Racially disproportionate outcomes in drug cases are a major factor in the massive disenfranchisement of black men. Approximately 1.4 million black men (13 percent of black males in the U.S.) have had their right to vote taken away because of felony convictions. Blacks constitute more than one-third (36 percent) of the approximately 3.9 million people nationwide who are temporarily or permanently unable to vote because of felony convictions. The rate of black voter disenfranchisement is seven times the national average.
Prohibition approaches conflict with public health policies and lead to the spread of disease. Tens of thousands of ordinary Americans suffer pain that could be relieved because physicians' prescriptions and choices of medication are made in fear of DEA investigation and license revocation, not solely on medical grounds. HIV and AIDS are spreading more rapidly through the sharing of injection equipment by drug users than by any other activity. Overwhelmingly, pediatric AIDS is a result of needle sharing. Almost every public health authority has recommended needle exchange programs to get used and infected needles out of the environment, and to stop the spread of HIV. This public health strategy is blocked by prohibition ideology that insists that clean needle programs "send a message" that drug use is okay. This is absurd&emdash;with the every-day risk of arrest and imprisonment, every drug user or potential drug user knows that drug use is not okay.
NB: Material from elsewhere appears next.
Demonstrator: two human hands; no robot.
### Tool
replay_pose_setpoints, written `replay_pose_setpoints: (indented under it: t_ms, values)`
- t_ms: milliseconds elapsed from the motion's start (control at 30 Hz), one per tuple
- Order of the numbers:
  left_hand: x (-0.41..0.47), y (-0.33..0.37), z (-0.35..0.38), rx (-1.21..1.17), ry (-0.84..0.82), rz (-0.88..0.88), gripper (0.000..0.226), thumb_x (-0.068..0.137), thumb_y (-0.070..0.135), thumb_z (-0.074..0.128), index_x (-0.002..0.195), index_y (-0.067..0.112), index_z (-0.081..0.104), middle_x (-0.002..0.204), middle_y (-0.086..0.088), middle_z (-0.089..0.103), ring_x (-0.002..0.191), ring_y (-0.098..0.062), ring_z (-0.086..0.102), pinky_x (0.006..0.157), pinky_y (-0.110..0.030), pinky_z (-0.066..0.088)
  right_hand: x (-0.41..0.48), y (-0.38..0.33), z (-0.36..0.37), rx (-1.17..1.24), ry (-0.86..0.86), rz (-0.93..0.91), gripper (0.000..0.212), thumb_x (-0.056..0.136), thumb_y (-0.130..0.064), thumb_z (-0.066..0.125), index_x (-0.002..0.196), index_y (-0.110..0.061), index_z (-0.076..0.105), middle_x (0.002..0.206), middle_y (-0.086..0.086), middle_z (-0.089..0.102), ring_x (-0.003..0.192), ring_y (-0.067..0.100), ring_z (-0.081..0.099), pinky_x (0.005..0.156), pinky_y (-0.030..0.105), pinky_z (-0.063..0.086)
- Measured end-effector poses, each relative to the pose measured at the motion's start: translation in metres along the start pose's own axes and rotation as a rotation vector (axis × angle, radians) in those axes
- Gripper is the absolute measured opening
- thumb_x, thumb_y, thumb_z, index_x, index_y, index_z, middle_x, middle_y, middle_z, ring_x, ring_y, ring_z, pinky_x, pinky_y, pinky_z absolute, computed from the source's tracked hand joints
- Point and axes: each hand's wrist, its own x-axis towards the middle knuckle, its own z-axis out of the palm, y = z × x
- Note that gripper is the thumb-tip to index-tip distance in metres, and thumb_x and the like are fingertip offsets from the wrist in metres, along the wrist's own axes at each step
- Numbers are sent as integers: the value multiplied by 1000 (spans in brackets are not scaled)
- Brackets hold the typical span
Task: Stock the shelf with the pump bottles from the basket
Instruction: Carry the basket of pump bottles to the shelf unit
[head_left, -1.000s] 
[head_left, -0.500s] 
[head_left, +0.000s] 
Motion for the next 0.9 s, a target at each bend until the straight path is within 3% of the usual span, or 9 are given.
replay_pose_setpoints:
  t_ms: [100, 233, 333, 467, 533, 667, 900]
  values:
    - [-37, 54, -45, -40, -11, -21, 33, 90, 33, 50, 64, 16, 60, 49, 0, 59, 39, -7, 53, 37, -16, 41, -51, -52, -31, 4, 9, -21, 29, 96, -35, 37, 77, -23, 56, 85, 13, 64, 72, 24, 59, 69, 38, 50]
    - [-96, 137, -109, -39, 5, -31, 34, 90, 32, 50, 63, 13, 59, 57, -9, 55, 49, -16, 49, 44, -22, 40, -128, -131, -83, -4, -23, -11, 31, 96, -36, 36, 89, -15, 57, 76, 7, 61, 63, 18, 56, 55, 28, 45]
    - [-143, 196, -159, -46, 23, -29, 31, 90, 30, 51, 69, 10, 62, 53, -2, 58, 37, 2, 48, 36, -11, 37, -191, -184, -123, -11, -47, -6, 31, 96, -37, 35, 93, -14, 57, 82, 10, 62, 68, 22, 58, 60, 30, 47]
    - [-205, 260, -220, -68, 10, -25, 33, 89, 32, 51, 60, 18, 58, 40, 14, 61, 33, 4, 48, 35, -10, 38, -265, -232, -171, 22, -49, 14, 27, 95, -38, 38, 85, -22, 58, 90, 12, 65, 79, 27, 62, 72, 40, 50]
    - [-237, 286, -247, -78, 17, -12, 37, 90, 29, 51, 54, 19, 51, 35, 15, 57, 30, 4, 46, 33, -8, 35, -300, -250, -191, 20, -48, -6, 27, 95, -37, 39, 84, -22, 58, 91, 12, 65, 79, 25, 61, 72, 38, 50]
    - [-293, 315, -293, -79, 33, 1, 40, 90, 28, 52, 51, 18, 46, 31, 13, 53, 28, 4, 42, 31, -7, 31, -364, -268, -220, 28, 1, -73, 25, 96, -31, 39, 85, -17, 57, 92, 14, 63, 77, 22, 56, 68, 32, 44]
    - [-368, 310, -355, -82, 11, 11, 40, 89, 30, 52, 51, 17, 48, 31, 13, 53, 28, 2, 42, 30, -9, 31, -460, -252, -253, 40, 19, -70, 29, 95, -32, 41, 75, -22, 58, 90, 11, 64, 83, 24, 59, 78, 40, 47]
Prohibition approaches lead to environmental degradation. The unregulated cultivation and processing of drugs is a major environmental problem. (I wrote the federal law in 1988 that punishes environmental crimes on federal land in connection with growing or producing drugs.) Enormous acreage in Latin America is cleared to grow coca, marijuana and opium. The hundreds of tons of chemicals used to process coca into cocaine are dumped into the watersheds of the Amazon River and other Latin American watersheds. If drugs were not prohibited, environmental controls could be applied to these processes. In the U.S. there are thousands of operations manufacturing methamphetamine, which results in toxic releases into the environment. Marijuana is illegally cultivated in national parks and forests to avoid property seizure penalties and to hide in remote areas. These are the result of the prohibition approaches and hearken to the era of moonshining.
It is known that paper made from hemp may be substantially less harmful to the environment than the production of paper from wood pulp, an extremely dirty enterprise. Although hemp is not a drug, law enforcement officers fight its cultivation because of its botanical similarity to marijuana. As with clean needle programs, it is argued that permitting hemp cultivation would send the wrong message about drugs to our youth.